3. I want others to know they are not alone. After I've worked through the ideas or emotions that have been swimming around in my brain, I want to share what I've come up with with others. I want to have done the hard work for someone who is thinking amorphously about the same things but hasn't been able to solidify it herself. I want to give a voice to someone who hasn't been able to verbalize it himself. I want those who have been holding secrets in their hearts to know there is someone else out there with the same secrets. It takes a lot of courage sometimes, and there are still things I haven't yet the courage to say. But you are not alone; I am not alone. This is something that matters to me.

4. I enjoy it! That's it. I just really love writing. Whether it's a poem, a short story, a novel or just a simple quick blog post, I love writing. And I love others to read my writing. It's admittedly a completely narcissistic thing to do, writing for public consumption, yet I can't lie and say it doesn't excite me. Seeing my page views on a popular post thrills me. Comments thrill me too. I write, because it's fun and, oh what the hell, I love attention. No sense in lying, especially when every other blogger reading this will have to admit to some degree of loving it too! It's not the same kind of attention I craved in school when I wanted to be popular, though. It's more like desiring respect, a little nod, some credibility, and a group of faithful readers who consistently come back to read my lackluster words each time I publish. It's a great feeling!

So on this most momentous of blog posts, I give you the answer to life's most pressing question: Will blogging about blogging break the internet?

The answer is still no.

Sunday, April 13, 2014

Scottish (and/or British) Words I Hope I'll Always Keep Using

There were a few American words I continued to use when I moved to Scotland, like "ya'll", "elevator" and "sidewalk". However, there are a lot of British words I still use, and to be honest, I hope I always use, at least around the house with Scott and the kids.

- petrol (gasoline)
- nappies (diapers)
- trolley (shopping cart)
- queue (line up)
- pram (baby buggy)
- chips (fries)
- crisps (chips)
- mobile (cell phone)
- cinema (movies)
- biscuit (cookie, cracker)
- bin (trash can)
- boot (trunk)
- hoover (vacuum)
- creche (nursery)
[Edited to add:] - pants (underwear) and trousers (pants).

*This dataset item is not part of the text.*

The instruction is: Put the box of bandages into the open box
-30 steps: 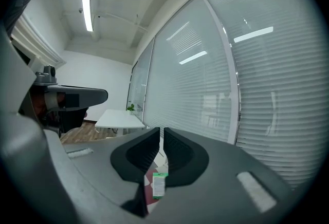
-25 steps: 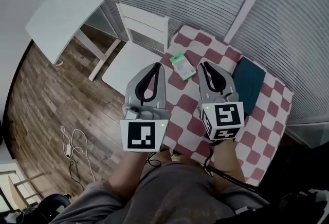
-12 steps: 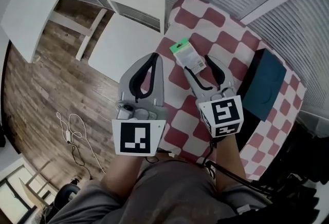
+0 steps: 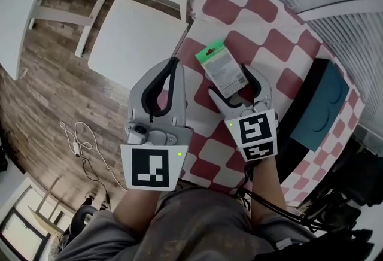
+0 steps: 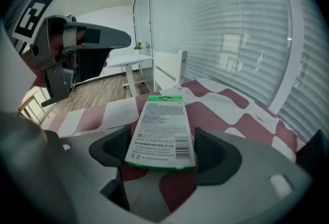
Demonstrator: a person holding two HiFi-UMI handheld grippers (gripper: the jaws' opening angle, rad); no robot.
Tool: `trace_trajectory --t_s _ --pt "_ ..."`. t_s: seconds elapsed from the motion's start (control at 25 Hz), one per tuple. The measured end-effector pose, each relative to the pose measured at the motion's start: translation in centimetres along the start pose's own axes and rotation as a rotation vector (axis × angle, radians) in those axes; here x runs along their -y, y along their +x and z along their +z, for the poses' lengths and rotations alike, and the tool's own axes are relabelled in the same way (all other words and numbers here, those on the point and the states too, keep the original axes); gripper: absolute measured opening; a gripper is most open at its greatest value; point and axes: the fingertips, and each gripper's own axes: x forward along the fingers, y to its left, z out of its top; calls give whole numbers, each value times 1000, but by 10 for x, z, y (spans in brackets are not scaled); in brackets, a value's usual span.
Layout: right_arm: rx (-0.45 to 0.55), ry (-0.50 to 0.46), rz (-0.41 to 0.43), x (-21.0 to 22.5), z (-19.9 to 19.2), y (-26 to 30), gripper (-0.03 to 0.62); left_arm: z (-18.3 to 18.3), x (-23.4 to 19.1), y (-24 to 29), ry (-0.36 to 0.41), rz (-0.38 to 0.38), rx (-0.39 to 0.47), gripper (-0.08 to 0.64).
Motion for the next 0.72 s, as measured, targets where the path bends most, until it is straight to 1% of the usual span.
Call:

I just can't call trousers "pants" anymore without giggling like a school girl!

And I still insist my kids call me "mummy" instead of "mom" or "mommy".

There are also those incomparable uniquely Scottish words that I hope we never lose.

- numpty
- eejit
- drookit
- besom
- glaikit
- crabbit
- dour
- dreich
- tumshie
- blether
- aye

I'm sure there are others. There are some phrases I still like to use too and want to keep.

- At the end of the day (like saying, "when it's all said and done")
- It's all six and one half. (Six and half a dozen = It's all the same, one way or the other)
- It would be rude not to!
- As you do (Example: "I was walking down the street, as you do..." but more often used ironically, when it's not something you typically do. "So I was trying to trap this fox... as you do..."
- bits and bobs

And there's a few Gaelic phrases we still use. Fifi still likes to say her Gaelic grace before meals, and we still like to say:

- Mar sin leibh
- Tha gaol agam ort
- Madainn mhath

Fifinally, I still like our little Cockney rhyming slangs. I caught myself saying yesterday at soccer "I haven't had that in donkeys!" Makes total sense to me.

- donkey's (donkey's ears = years)
- [Haven't got a] Scooby (Scooby Doo = clue)
- [A cuppa] Rosie (Rosie Lee = tea. More of a father-in-law thing to say, but I use it from time to time.)
- On your Todd (Todd Sloan = alone)
- [Telling a] porky (porky pie = lie)

Scott says he's already finding himself switching over to American words, probably much the same way I switched over to British words quickly so as not to stand out like a sore thumb. (He still uses them around the house a lot, though, and he definitely gets more Scottish again when he's angry or agitated!) I, on the other hand, love the words I picked up in Scotland and don't want to lose them now. It's a decade of my life that I don't want to lose all traces of. I also like the idea of my kids growing up with their Scottish daddy (and non-Scottish mummy) using these phrases.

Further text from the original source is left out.